WHAT THE EXERCISE ASKS: A single number is required: how many lines in the entries hold the word "pictures".
(DATASET EXCERPTS begins)
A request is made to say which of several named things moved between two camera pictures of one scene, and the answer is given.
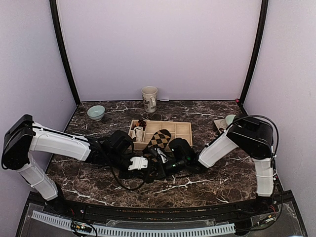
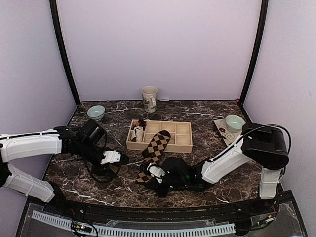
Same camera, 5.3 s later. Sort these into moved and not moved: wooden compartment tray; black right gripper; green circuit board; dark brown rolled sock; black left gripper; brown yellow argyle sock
Moved: black right gripper; black left gripper
Not moved: green circuit board; wooden compartment tray; brown yellow argyle sock; dark brown rolled sock
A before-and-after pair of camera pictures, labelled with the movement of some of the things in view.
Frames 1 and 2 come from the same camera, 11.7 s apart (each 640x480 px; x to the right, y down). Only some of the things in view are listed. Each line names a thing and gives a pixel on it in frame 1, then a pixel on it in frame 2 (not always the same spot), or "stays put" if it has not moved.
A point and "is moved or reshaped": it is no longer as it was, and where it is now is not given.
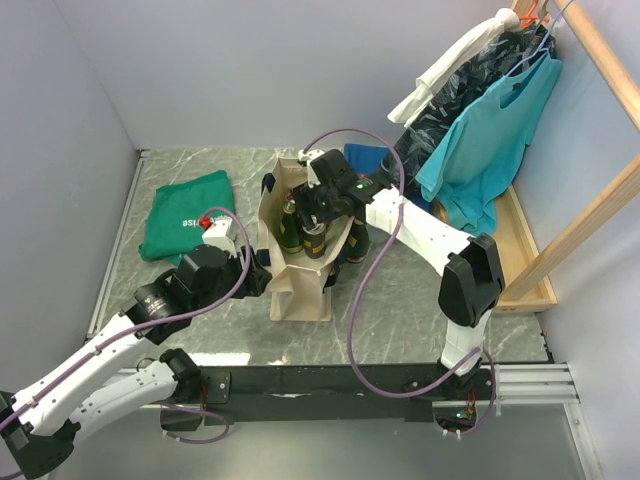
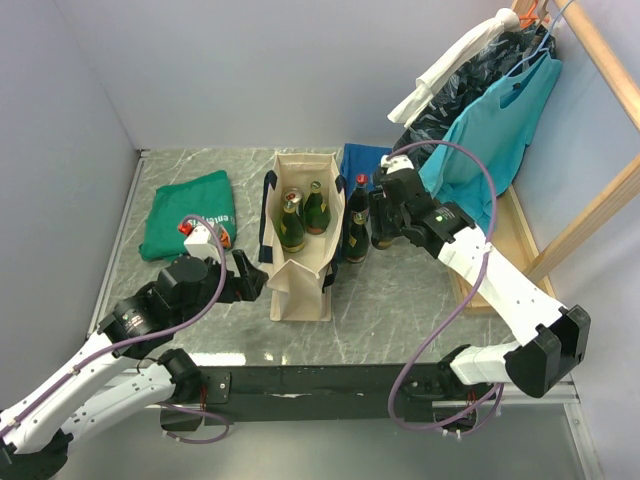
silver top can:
(DATASET EXCERPTS ends)
WRITTEN SOLUTION: 2